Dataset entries
- - - - - - -

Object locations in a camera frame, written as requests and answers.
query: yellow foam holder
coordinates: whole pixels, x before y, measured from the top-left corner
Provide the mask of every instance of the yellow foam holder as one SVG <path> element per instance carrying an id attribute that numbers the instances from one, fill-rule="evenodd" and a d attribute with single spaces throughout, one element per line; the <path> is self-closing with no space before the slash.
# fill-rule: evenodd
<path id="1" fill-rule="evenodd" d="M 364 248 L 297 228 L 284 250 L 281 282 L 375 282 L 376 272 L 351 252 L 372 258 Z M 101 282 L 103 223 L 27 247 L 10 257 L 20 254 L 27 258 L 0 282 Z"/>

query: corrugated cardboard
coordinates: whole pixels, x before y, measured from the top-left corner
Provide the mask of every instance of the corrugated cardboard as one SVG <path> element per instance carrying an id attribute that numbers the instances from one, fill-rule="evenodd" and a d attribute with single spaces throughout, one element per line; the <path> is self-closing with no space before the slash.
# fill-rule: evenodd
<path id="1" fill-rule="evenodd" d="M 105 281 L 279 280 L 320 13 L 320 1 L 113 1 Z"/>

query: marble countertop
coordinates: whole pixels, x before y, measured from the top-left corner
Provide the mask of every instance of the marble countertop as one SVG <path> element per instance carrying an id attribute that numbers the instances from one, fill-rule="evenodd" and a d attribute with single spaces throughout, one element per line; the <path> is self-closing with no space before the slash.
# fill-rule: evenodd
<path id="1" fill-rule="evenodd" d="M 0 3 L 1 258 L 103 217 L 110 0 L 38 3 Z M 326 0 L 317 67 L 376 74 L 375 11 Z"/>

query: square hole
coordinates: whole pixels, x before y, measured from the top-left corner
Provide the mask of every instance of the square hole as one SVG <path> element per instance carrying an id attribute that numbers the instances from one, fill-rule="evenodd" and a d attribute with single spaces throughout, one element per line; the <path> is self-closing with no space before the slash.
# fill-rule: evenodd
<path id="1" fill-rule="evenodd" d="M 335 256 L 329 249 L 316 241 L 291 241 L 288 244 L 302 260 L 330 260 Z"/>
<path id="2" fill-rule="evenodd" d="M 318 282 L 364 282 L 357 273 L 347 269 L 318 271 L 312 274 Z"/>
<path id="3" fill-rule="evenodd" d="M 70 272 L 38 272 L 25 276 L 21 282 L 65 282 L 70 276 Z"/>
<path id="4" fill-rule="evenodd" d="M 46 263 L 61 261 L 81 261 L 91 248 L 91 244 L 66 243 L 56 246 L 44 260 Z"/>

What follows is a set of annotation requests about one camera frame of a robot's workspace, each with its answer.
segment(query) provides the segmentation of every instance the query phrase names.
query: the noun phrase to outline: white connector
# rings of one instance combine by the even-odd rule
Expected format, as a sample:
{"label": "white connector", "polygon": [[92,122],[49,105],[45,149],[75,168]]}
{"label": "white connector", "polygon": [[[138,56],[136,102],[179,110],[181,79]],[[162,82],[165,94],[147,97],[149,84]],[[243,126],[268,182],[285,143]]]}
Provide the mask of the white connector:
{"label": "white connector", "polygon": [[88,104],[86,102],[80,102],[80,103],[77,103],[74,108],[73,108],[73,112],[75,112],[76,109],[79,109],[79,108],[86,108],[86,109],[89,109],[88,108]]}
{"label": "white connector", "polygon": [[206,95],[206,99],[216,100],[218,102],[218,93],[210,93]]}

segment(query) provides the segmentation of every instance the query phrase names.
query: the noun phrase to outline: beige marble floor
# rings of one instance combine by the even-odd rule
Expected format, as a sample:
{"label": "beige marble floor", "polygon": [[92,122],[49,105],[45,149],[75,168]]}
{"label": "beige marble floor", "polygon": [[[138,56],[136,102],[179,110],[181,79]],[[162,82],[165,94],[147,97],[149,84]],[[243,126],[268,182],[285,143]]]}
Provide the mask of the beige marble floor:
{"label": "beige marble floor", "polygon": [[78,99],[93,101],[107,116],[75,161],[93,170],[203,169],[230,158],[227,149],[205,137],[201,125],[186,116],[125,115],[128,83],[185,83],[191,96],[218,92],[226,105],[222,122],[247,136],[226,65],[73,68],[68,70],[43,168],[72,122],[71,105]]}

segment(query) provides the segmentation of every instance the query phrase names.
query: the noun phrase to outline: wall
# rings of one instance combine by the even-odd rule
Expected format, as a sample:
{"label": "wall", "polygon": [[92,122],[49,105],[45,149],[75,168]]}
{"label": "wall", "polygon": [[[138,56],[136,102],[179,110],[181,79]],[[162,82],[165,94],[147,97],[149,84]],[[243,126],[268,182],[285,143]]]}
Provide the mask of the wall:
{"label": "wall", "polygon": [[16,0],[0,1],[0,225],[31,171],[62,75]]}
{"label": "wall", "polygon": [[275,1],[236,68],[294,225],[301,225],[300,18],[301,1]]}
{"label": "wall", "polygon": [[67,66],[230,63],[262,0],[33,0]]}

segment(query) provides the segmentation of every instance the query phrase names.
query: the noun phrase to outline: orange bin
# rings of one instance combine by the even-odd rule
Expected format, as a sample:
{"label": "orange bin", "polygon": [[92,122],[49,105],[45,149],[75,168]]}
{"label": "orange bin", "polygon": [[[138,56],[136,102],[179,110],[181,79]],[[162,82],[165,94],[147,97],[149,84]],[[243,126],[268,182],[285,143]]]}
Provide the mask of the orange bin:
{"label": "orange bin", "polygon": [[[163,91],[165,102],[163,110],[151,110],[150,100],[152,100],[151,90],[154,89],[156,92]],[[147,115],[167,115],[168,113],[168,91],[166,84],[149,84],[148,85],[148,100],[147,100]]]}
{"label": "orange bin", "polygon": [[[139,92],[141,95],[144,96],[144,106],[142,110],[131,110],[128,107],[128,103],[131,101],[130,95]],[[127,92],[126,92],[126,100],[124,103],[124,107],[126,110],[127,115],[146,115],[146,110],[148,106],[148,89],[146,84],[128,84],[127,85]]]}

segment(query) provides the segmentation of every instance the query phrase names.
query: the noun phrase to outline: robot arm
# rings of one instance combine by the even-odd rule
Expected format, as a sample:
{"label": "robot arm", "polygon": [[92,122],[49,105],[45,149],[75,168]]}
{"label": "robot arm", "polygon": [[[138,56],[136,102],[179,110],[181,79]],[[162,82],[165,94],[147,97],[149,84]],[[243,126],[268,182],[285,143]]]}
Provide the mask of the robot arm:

- - - - - - -

§ What to produce
The records above, in their entirety, need to be set down again exactly.

§ Your solution
Object locations in a camera frame, written as requests and answers.
query: yellow foam holder
coordinates: whole pixels, x before y, measured from the top-left corner
Provide the mask of every instance of the yellow foam holder as one SVG <path> element per instance carrying an id attribute that numbers the instances from one, fill-rule="evenodd" and a d attribute with single spaces throughout, one element per line; the <path> is self-closing with no space before the slash.
# fill-rule: evenodd
<path id="1" fill-rule="evenodd" d="M 364 248 L 297 228 L 284 250 L 281 282 L 375 282 L 376 272 L 351 252 L 372 258 Z M 101 282 L 103 223 L 27 247 L 10 257 L 20 254 L 27 258 L 0 282 Z"/>

query: corrugated cardboard
coordinates: whole pixels, x before y, measured from the top-left corner
Provide the mask of every instance of the corrugated cardboard as one SVG <path> element per instance carrying an id attribute that numbers the instances from one, fill-rule="evenodd" and a d attribute with single spaces throughout, one element per line; the <path> is self-closing with no space before the slash.
# fill-rule: evenodd
<path id="1" fill-rule="evenodd" d="M 105 281 L 279 280 L 320 13 L 320 1 L 113 1 Z"/>

query: marble countertop
coordinates: whole pixels, x before y, measured from the top-left corner
Provide the mask of every instance of the marble countertop as one SVG <path> element per instance carrying an id attribute that numbers the instances from one, fill-rule="evenodd" and a d attribute with single spaces throughout, one element per line; the <path> is self-closing with no space before the slash.
# fill-rule: evenodd
<path id="1" fill-rule="evenodd" d="M 0 3 L 1 258 L 103 217 L 110 0 L 38 3 Z M 326 0 L 317 67 L 376 74 L 375 11 Z"/>

query: square hole
coordinates: whole pixels, x before y, measured from the top-left corner
Provide the mask of every instance of the square hole as one SVG <path> element per instance carrying an id attribute that numbers the instances from one, fill-rule="evenodd" and a d attribute with single spaces throughout, one element per line; the <path> is self-closing with no space before the slash.
# fill-rule: evenodd
<path id="1" fill-rule="evenodd" d="M 335 256 L 329 249 L 316 241 L 291 241 L 288 244 L 302 260 L 330 260 Z"/>
<path id="2" fill-rule="evenodd" d="M 318 282 L 364 282 L 357 273 L 347 269 L 318 271 L 312 274 Z"/>
<path id="3" fill-rule="evenodd" d="M 70 272 L 38 272 L 25 276 L 21 282 L 65 282 L 70 276 Z"/>
<path id="4" fill-rule="evenodd" d="M 46 263 L 61 261 L 81 261 L 91 248 L 91 244 L 66 243 L 56 246 L 44 260 Z"/>

What follows is a set of annotation requests about one camera frame of a robot's workspace, each with its answer.
segment(query) provides the segmentation of every instance the query phrase names.
query: the noun phrase to outline: white connector
# rings of one instance combine by the even-odd rule
Expected format, as a sample:
{"label": "white connector", "polygon": [[92,122],[49,105],[45,149],[75,168]]}
{"label": "white connector", "polygon": [[[138,56],[136,102],[179,110],[181,79]],[[162,82],[165,94],[147,97],[149,84]],[[243,126],[268,182],[285,143]]]}
Provide the mask of the white connector:
{"label": "white connector", "polygon": [[88,104],[86,102],[80,102],[80,103],[77,103],[74,108],[73,108],[73,112],[75,112],[76,109],[79,109],[79,108],[86,108],[86,109],[89,109],[88,108]]}
{"label": "white connector", "polygon": [[206,95],[206,99],[216,100],[218,102],[218,93],[210,93]]}

segment(query) provides the segmentation of every instance the query phrase names.
query: the noun phrase to outline: beige marble floor
# rings of one instance combine by the even-odd rule
Expected format, as a sample:
{"label": "beige marble floor", "polygon": [[92,122],[49,105],[45,149],[75,168]]}
{"label": "beige marble floor", "polygon": [[[138,56],[136,102],[179,110],[181,79]],[[162,82],[165,94],[147,97],[149,84]],[[243,126],[268,182],[285,143]]]}
Provide the mask of the beige marble floor:
{"label": "beige marble floor", "polygon": [[78,99],[93,101],[107,116],[75,161],[93,170],[203,169],[230,158],[227,149],[205,137],[201,125],[186,116],[125,115],[128,83],[185,83],[191,96],[218,92],[226,105],[222,122],[247,136],[226,65],[73,68],[68,70],[43,168],[72,122],[71,105]]}

segment(query) provides the segmentation of every instance the query phrase names.
query: the noun phrase to outline: wall
# rings of one instance combine by the even-odd rule
Expected format, as a sample:
{"label": "wall", "polygon": [[92,122],[49,105],[45,149],[75,168]]}
{"label": "wall", "polygon": [[[138,56],[136,102],[179,110],[181,79]],[[162,82],[165,94],[147,97],[149,84]],[[243,126],[268,182],[285,143]]]}
Provide the mask of the wall:
{"label": "wall", "polygon": [[16,0],[0,1],[0,225],[31,171],[62,75]]}
{"label": "wall", "polygon": [[275,1],[236,68],[294,225],[301,225],[300,18],[301,1]]}
{"label": "wall", "polygon": [[67,66],[230,63],[262,0],[33,0]]}

segment(query) provides the segmentation of every instance the query phrase names.
query: the noun phrase to outline: orange bin
# rings of one instance combine by the even-odd rule
Expected format, as a sample:
{"label": "orange bin", "polygon": [[92,122],[49,105],[45,149],[75,168]]}
{"label": "orange bin", "polygon": [[[138,56],[136,102],[179,110],[181,79]],[[162,82],[165,94],[147,97],[149,84]],[[243,126],[268,182],[285,143]]]}
Provide the mask of the orange bin:
{"label": "orange bin", "polygon": [[[163,91],[165,102],[163,110],[151,110],[150,100],[152,100],[151,90],[154,89],[156,92]],[[147,115],[167,115],[168,113],[168,91],[166,84],[149,84],[148,85],[148,100],[147,100]]]}
{"label": "orange bin", "polygon": [[[139,92],[141,95],[144,96],[144,106],[142,110],[131,110],[128,107],[128,103],[131,101],[130,95]],[[127,92],[126,92],[126,100],[124,103],[124,107],[126,110],[127,115],[146,115],[146,110],[148,106],[148,89],[146,84],[128,84],[127,85]]]}

segment(query) provides the segmentation of every instance the query phrase names.
query: the noun phrase to outline: robot arm
# rings of one instance combine by the even-odd rule
Expected format, as a sample:
{"label": "robot arm", "polygon": [[92,122],[49,105],[45,149],[75,168]]}
{"label": "robot arm", "polygon": [[[138,56],[136,102],[179,110],[181,79]],[[162,82],[165,94],[147,97],[149,84]],[[243,126],[268,182],[285,143]]]}
Provide the mask of the robot arm:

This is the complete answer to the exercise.